Each of the inheritances from Primal Man, in each
transmission, in each version; as we can find in Manichaean and
Mandaean sacramentology - we encounter "the spirit of the
Ritual". Marcus the Valentinian (2nd century Gaul) called
upon the name of "Charis" (Grace), and prepared the
eucharist so that she may "descend upon the chalice" as
well as filling the "inner man" of those who had
communed under her. This Charis is a Sophian presence,
just as the Paraclete and Mani´s own celestial twin.
I´d like to add that it is my understanding that
either of these are *more* than personifications of
abstract "powers"; they are approached as presences whose
place is to stand in front of the thin veil which
stands between "our world" as administered through the
senses, and the Pleroma of the divine worlds. Just as
they guard the gate, they also assist in transmutation
of the souls who pass between them. To the ancients,
each >Ritual occasion represented a specialy
prepared "space" where the discerning could interact with
the spiritual reality from which they claim actual
origin. Persephone is another "Priestess" of Mysteries - as she
mixes the cup of Kykeon whose aroma is both bitter and
sweet. Hoama, which is a counterpart to it - imparts
"immortality" as well as "death swift and certain". The vision
of Daena at the bridge is apparently prefigured in
Zarathustra´s encounters with Daena´s sisters..he sees them all
and do them due honour, but he knows his Daena in the
same way our Dante knows his Beatrice.

Posted by terje at 12:31 PM

May 05, 2005

Upon Ascension Day. Christ, Protect Us All against all false guidance

This Thursday we commemorate the triumphant ascension of The Christ. Wherein he left history and the boundaries of time behind.
Wherein he also allowed his beloved upon the earth to move in and through the promised kingdom while incarnate and in the throes of darkness, pain and under the shadow of death.

Wherein he offered up his part on hehalf of his disciples so they may receive the Holy Comforter, through which they will live and have their being, like he had life and being through them.
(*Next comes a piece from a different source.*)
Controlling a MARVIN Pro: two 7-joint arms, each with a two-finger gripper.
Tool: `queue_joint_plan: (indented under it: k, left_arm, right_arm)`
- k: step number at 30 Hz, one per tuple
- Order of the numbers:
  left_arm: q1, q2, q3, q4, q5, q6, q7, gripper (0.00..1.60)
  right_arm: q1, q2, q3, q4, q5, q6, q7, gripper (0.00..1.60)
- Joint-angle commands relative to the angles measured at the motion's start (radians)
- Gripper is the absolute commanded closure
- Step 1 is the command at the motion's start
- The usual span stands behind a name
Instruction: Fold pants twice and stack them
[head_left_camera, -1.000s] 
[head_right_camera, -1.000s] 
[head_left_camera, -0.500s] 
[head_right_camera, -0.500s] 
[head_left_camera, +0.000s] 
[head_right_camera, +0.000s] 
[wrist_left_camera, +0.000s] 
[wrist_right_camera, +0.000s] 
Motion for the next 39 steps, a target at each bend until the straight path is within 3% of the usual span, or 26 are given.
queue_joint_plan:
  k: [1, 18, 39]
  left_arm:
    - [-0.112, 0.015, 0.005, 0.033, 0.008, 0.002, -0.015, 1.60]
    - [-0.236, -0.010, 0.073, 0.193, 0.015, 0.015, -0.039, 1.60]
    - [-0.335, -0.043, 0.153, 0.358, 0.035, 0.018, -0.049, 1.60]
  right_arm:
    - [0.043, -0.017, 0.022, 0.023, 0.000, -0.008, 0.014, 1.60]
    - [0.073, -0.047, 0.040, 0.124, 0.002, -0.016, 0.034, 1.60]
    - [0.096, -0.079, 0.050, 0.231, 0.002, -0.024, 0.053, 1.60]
The Logos is prior to the world. The Logos remain unassailed by all the powers which exist, in matter and in the mind. The Logos remain the Truth and Glory of the unvanquished race of Man. A Living Presence, ever immanent, ever descending, ever ascending in and through Mankind. The Logos is the marrow of the bones, the iron in the blood - air in the breath - of Man. The Logos is the true friend of all men and women who are born into this world overshaddowed by a malicious enemy, of both God and man.Anathema upon the Counterfeit Spirit who build myriad temples to his vain glory.
Where the man threads air, travails the invisible ladder beyond all horizons - the Spirit remains the crowned King of all those who live and breathe, all those who glory in the glory of First Primal Man, the design and the essence of the human race, far superior to the races of angels and spirits - since the Logos deigned to enter into them and reveal unto the All that which it had promised from the beginning, whose purpouse,intent and compassionate will the Unknown
Father had for Him.

The First Book of Ieou (from the Bruce Codex)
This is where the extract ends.